Methods A retrospective review of patient medical records from the University College London Hospital (UCLH) lupus clinic since inception in 1978 was performed. All patients were required to fulfil revised ACR criteria for a diagnosis of SLE. ENA (including anti-Ro, anti-La, anti-RNP, anti-Sm) and anti-dsDNA were recorded as positive if they had ever been found to be present. A variety of clinical manifestations were recorded. Furthermore, the time from diagnosis to the first onset of SLICC criteria damage was measured. Statistical analysis was performed using chi squared and Student’s t test with a p-value<0.05 felt to be statistically significant.

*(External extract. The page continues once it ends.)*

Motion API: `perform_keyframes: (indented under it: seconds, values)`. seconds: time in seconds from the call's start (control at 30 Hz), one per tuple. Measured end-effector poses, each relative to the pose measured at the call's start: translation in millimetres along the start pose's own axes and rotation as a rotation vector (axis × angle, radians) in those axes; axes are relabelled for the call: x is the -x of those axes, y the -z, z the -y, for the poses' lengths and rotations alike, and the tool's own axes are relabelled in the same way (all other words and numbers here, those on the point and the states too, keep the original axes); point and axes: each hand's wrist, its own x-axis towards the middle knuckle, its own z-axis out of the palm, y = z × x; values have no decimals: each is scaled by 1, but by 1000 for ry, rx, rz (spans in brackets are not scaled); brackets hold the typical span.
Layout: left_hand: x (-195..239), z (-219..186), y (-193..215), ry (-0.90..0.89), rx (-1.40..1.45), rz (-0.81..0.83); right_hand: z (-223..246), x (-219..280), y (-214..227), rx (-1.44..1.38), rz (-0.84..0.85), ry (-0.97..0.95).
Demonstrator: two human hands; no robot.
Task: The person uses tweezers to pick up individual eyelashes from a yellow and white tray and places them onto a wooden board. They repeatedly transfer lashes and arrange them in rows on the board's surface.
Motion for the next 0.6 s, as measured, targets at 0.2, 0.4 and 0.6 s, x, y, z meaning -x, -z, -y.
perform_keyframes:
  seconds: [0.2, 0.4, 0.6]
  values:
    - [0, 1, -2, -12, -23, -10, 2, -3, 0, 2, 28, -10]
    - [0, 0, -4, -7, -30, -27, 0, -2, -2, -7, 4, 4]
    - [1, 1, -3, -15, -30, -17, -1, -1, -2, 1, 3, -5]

Results A total of 170 patients were identified (mean age at diagnosis was 30 years old; 93% female; mean follow-up time was 22 years). 139 (82%) had sustained damage, and 54 (32%) had died. 59% (100/170) were anti-dsDNA positive, 13% (22/170) were anti-Sm positive, 28% (47/170) were anti-RNP positive, 38% (64/170) were anti-Ro positive, and 12% (20/170) were anti-La positive. There was a significant association between anti-dsDNA positivity and developing damage (see table 1). There was no difference in mean time to damage for all antibodies analysed. These antibodies did not show significant association with death. Anti-dsDNA positivity associated with renal damage (p<0.0001), and there was a statistically significant association between anti-Sm positivity and alopecia (p=0.049).
Conclusion Within this large lupus cohort followed up over 40 years, a significant association between anti-dsDNA and damage is observed. No association was found between antibody positivity and death, or time to damage.